Publikace: IMMUNOBIOLOGY 216, 457-465 Autoři: Viackova, D., Pekarova, M., Crhak, T., Bucsaiova, M., Matiasovic, J., Lojek, A., Kubala, L. Rok: 2011


Reactive oxygen and nitrogen species are among the crucial mediators in the development of the pathological inflammatory process in the lungs and contribute to the damage of lung epithelium. The aim of the present study was to evaluate the potential of selected antioxidants or inhibitors of NADPH oxidase (glutathione, N-acetyl cysteine, trolox, apocynin, and diphenyleneiodonium chloride) to modulate nitric oxide (NO) production and inducible nitric oxide synthase (iNOS) expression by mouse macrophages induced by lipopolysaccharide (LPS) in vitro and to evaluate the potential of apocynin to modulate the course of LPS-induced lung inflammation in vivo. All the tested drugs revealed inhibitory effects on LPS-induced NO production and iNOS expression in RAW 264.7 macrophages. Further, apocynin significantly inhibited activation of nuclear factor kappa B induced by LPS. Ex vivo, diphenyleneiodonium chloride and apocynin significantly reduced ROS production by inflammatory cells isolated from bronchoalveolar lavage fluid. In contrast, in vivo intranasal application of apocynin did not exert any significant effect on the course of lung inflammation in mice induced by LPS that was evaluated based on the accumulation of cells, interleukine-6, interleukine-12, RANTES, tumor necrosis factor-alpha, and protein concentration in bronchoalveolar lavage fluid and expression of iNOS in lung tissue.

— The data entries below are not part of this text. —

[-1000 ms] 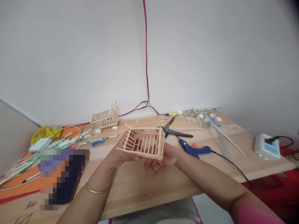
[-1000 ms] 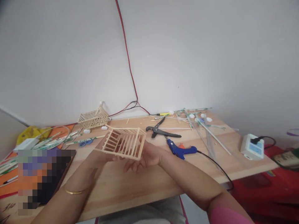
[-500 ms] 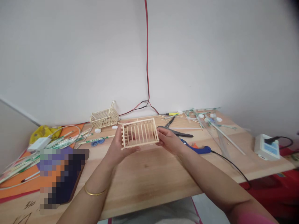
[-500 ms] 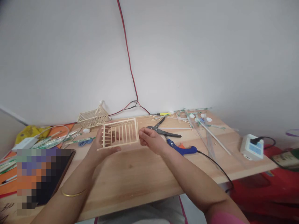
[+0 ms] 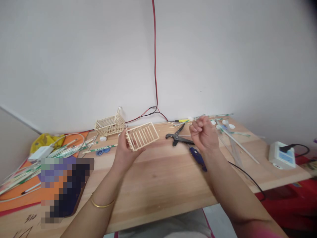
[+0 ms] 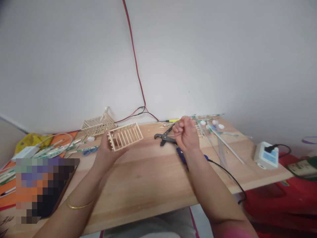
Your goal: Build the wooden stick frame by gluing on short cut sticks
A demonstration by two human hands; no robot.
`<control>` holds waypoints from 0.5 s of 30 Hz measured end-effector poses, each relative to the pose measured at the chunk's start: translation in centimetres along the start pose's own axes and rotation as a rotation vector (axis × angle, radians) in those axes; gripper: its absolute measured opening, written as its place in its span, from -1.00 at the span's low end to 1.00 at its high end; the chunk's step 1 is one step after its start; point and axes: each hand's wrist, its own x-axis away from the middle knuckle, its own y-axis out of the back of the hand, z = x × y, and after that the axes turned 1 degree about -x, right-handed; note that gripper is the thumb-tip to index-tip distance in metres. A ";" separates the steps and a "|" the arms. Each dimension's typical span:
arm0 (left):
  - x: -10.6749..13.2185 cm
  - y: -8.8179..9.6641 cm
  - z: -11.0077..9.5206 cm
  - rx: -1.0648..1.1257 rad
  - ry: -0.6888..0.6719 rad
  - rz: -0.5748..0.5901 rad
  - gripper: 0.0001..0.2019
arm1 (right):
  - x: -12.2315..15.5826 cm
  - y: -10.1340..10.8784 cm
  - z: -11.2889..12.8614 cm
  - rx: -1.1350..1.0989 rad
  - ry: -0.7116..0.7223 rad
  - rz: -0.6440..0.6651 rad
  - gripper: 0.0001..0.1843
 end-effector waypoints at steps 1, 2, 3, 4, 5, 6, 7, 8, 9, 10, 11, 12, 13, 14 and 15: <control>-0.1 -0.1 0.4 -0.090 -0.075 -0.034 -0.13 | -0.1 0.2 0.4 0.004 0.032 -0.009 -0.72; -0.1 -0.1 0.7 -0.178 -0.159 -0.062 -0.12 | -0.1 0.4 0.6 0.017 0.063 -0.015 -0.73; -0.2 -0.2 1.0 -0.257 -0.238 -0.082 -0.13 | -0.1 0.6 0.6 0.050 0.090 -0.018 -0.75; -0.2 -0.3 1.2 -0.323 -0.310 -0.094 -0.14 | 0.1 0.7 0.5 0.118 0.114 -0.012 -0.78; -0.2 -0.4 1.3 -0.374 -0.373 -0.098 -0.16 | 0.4 0.8 0.2 0.228 0.130 0.015 -0.81; -0.1 -0.5 1.4 -0.412 -0.425 -0.097 -0.17 | 0.8 0.8 -0.3 0.377 0.133 0.068 -0.84; 0.0 -0.6 1.3 -0.439 -0.468 -0.094 -0.17 | 1.2 0.8 -0.8 0.545 0.133 0.145 -0.84; 0.1 -0.8 1.2 -0.460 -0.501 -0.085 -0.18 | 1.7 0.6 -1.4 0.712 0.138 0.239 -0.81; 0.3 -1.0 1.1 -0.479 -0.526 -0.073 -0.18 | 2.1 0.4 -2.0 0.858 0.149 0.338 -0.78; 0.5 -1.1 0.8 -0.497 -0.548 -0.060 -0.19 | 2.5 0.2 -2.6 0.971 0.170 0.426 -0.76; 0.7 -1.3 0.6 -0.511 -0.564 -0.048 -0.19 | 2.8 -0.1 -3.1 1.048 0.199 0.494 -0.75; 0.9 -1.5 0.4 -0.522 -0.578 -0.039 -0.20 | 3.0 -0.3 -3.6 1.101 0.231 0.539 -0.74; 1.1 -1.6 0.2 -0.528 -0.591 -0.029 -0.21 | 3.2 -0.5 -4.0 1.143 0.257 0.568 -0.72; 1.3 -1.7 0.1 -0.532 -0.601 -0.023 -0.21 | 3.3 -0.6 -4.3 1.182 0.275 0.583 -0.68; 1.4 -1.9 -0.1 -0.533 -0.609 -0.018 -0.22 | 3.3 -0.7 -4.6 1.218 0.292 0.592 -0.64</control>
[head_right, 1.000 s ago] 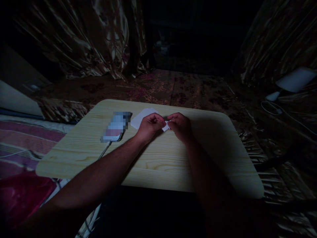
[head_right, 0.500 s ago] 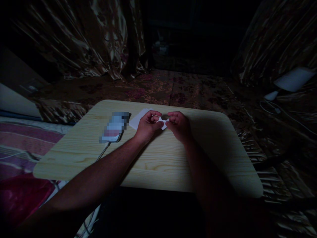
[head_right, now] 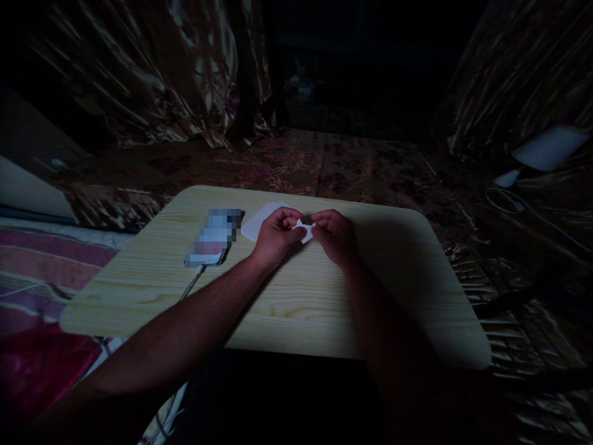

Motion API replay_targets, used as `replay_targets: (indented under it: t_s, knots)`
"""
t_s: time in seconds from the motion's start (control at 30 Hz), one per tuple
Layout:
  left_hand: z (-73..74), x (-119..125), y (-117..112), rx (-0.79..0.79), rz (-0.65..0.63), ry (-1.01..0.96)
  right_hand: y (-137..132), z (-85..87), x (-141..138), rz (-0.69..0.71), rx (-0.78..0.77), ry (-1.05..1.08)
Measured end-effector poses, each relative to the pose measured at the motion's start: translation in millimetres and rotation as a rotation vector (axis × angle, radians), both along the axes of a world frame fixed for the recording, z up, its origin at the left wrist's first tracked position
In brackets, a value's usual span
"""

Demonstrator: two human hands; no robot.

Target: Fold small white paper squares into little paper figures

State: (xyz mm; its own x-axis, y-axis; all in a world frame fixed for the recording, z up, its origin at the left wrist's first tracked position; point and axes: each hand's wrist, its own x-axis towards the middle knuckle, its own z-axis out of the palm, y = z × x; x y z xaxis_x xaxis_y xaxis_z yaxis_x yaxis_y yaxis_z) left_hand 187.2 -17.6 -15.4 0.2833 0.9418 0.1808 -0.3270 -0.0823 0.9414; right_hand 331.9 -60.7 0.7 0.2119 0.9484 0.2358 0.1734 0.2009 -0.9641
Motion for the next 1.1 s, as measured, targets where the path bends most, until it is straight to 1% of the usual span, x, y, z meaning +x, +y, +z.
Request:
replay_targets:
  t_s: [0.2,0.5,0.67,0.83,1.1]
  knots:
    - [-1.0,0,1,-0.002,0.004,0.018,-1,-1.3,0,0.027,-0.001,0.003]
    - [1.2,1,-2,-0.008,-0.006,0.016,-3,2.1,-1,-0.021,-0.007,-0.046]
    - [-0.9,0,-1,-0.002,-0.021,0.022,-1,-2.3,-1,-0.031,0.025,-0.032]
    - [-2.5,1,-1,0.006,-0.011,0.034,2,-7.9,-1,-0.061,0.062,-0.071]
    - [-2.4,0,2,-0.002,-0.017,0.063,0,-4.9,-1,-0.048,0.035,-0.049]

Only effected were the levels of nitrites 36 h after induction of lung inflammation that were reduced in the apocynin-treated group. In conclusion, our data suggest that the inhibitors of NADPH oxidase possess inhibitory potential against LPS-induced NO production by mouse macrophages; however, apocynin failed to reduce LPS-induced lung inflammation in mice. (C) 2010 Elsevier GmbH. All rights reserved.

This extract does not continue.